Quelqu'un peut il m'aider?

Merci d'avance


----------



## Invité (3 Novembre 2010)

Quel intérêt de brancher un écran non-Apple sur un port ADC ?


----------



## aktrane (4 Novembre 2010)

Invité a dit:


> Quel intérêt de brancher un écran non-Apple sur un port ADC ?


et bien .... Comment dire..... Je prone apple, mais mon non n'a pas de lien familial avec Rotchild....
Je suis un passionné, gagnant un salaire normal...

Je ne savait qu'il fallait etre riche pour poser une question. 
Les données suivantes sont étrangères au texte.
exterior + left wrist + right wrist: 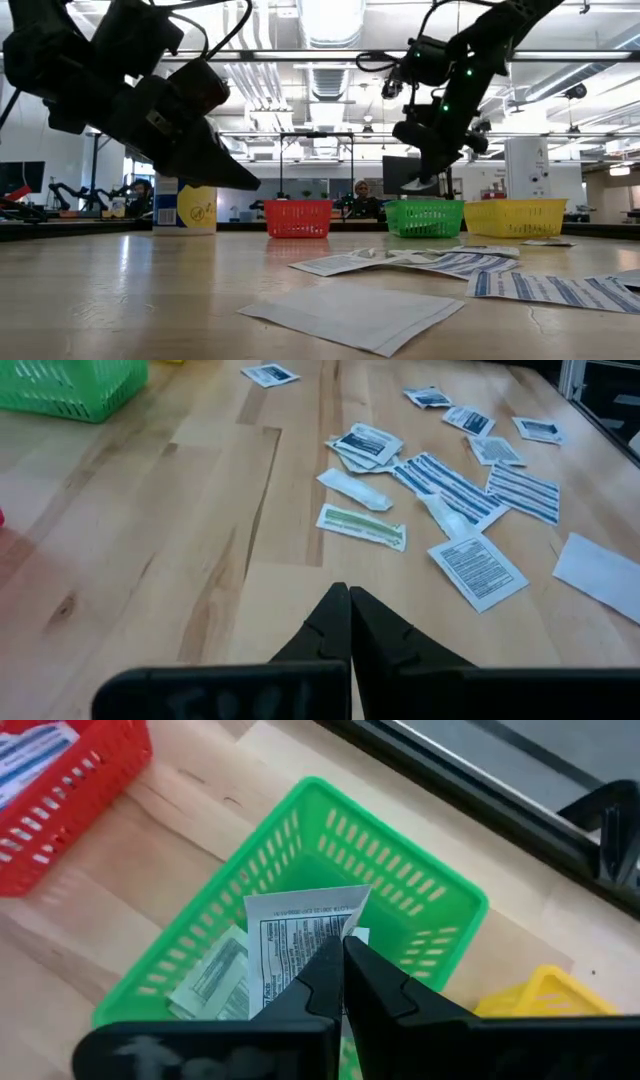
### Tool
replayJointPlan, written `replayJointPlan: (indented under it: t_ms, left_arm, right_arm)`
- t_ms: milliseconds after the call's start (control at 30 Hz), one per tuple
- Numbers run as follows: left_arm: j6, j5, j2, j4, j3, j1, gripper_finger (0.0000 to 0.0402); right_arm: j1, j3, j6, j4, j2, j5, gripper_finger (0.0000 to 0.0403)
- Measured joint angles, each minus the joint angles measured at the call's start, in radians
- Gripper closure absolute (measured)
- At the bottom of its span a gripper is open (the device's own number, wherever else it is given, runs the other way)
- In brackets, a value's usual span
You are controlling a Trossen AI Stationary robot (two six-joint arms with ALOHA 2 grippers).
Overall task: Pick & Place First Aid Supplies
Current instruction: Put the alcohol pad in the green bin, then put the green bandage in the yellow bin
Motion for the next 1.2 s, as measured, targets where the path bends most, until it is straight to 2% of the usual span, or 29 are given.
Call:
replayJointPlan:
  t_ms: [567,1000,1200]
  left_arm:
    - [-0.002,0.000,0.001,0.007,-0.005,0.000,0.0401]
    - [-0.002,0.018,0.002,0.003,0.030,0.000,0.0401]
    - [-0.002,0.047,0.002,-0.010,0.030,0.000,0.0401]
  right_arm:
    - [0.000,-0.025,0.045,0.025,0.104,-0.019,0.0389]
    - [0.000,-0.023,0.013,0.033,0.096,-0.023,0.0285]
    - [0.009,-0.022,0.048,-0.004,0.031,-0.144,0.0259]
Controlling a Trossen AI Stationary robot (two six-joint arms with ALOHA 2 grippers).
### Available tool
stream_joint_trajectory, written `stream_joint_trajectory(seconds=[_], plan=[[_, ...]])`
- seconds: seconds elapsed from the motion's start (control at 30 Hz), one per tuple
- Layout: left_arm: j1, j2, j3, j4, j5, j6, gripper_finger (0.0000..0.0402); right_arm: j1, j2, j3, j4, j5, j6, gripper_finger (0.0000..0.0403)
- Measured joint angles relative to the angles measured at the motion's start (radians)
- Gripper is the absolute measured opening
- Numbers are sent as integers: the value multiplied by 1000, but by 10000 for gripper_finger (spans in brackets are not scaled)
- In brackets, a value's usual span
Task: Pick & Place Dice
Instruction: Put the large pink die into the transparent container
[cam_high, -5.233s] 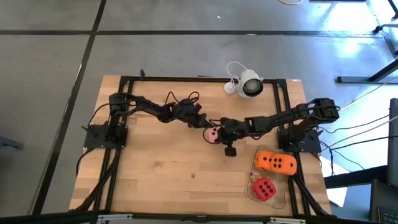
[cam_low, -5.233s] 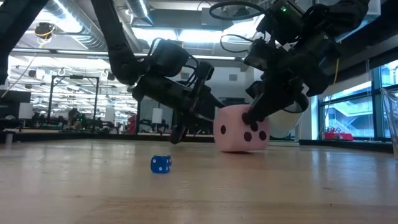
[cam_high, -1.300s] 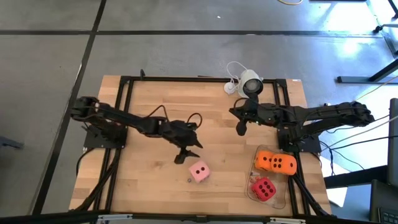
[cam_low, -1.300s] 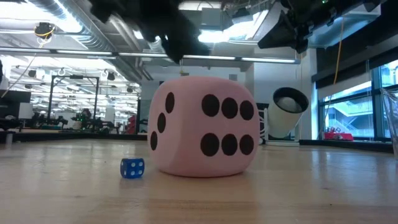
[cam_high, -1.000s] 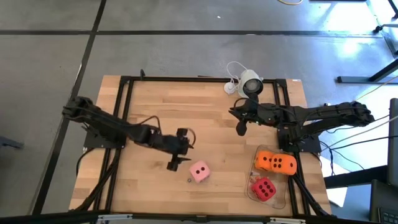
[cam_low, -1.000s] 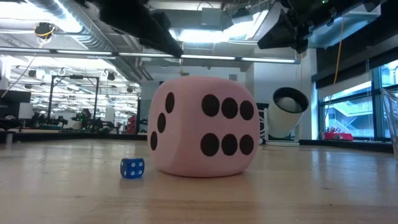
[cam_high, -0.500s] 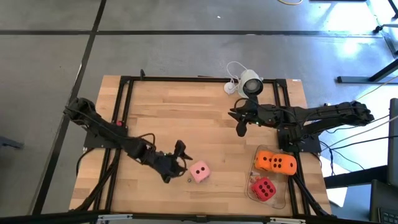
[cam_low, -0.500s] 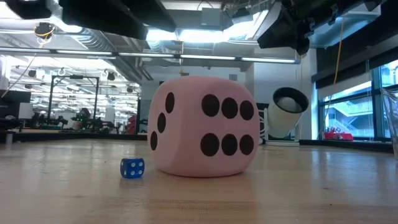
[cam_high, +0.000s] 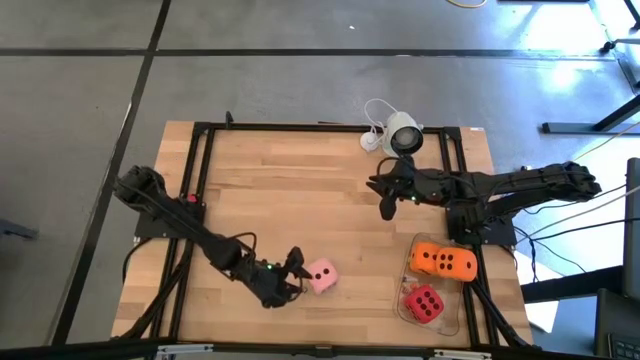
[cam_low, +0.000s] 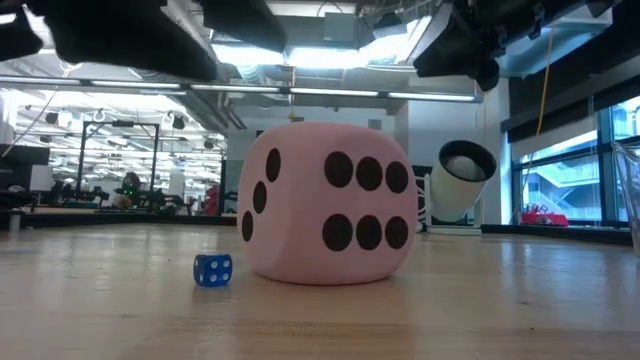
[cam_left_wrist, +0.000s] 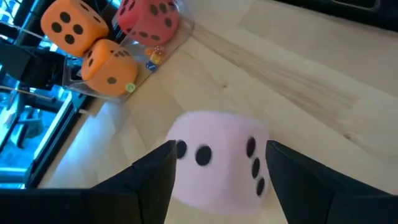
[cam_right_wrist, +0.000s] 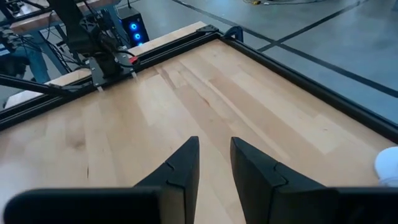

Y a t'il un pauvre comme moi qui pourrait m'aider

Merci d'avance


----------



## Invité (4 Novembre 2010)

Ah susceptible ? 

Nan, je veux dire quel intérêt de brancher un écran sur CE port alors que l'autre fonctionne bien, double écrans ?


----------



## iMacounet (4 Novembre 2010)

aktrane a dit:


> et bien .... Comment dire..... Je prone apple, mais mon non n'a pas de lien familial avec Rotchild....
> Je suis un passionné, gagnant un salaire normal...
> 
> Je ne savait qu'il fallait etre riche pour poser une question.
> ...


Oulàh faut détendre l'elastique du string ! 

Même question qu'Invité, pourquoi brancher un écran sur le port ADC, avec un adaptateur ?


----------



## lowlucas (5 Novembre 2010)

.....grosomodo, le port adc est prevu pour les ecrans Apple....l'autre port dvi ne te convient-il pas??tu auras la même resolution....


----------



## aktrane (9 Novembre 2010)

lowlucas a dit:


> .....grosomodo, le port adc est prevu pour les ecrans Apple....l'autre port dvi ne te convient-il pas??tu auras la même resolution....


si le port DVI me convient mais je voudrais pouvoir profiter de mon double ecran, pour montage vidéo...
comme je l'ai dit plus haut, un ecran apple ADC c'est beaucoup trop cher

merci d'avance

vivien


----------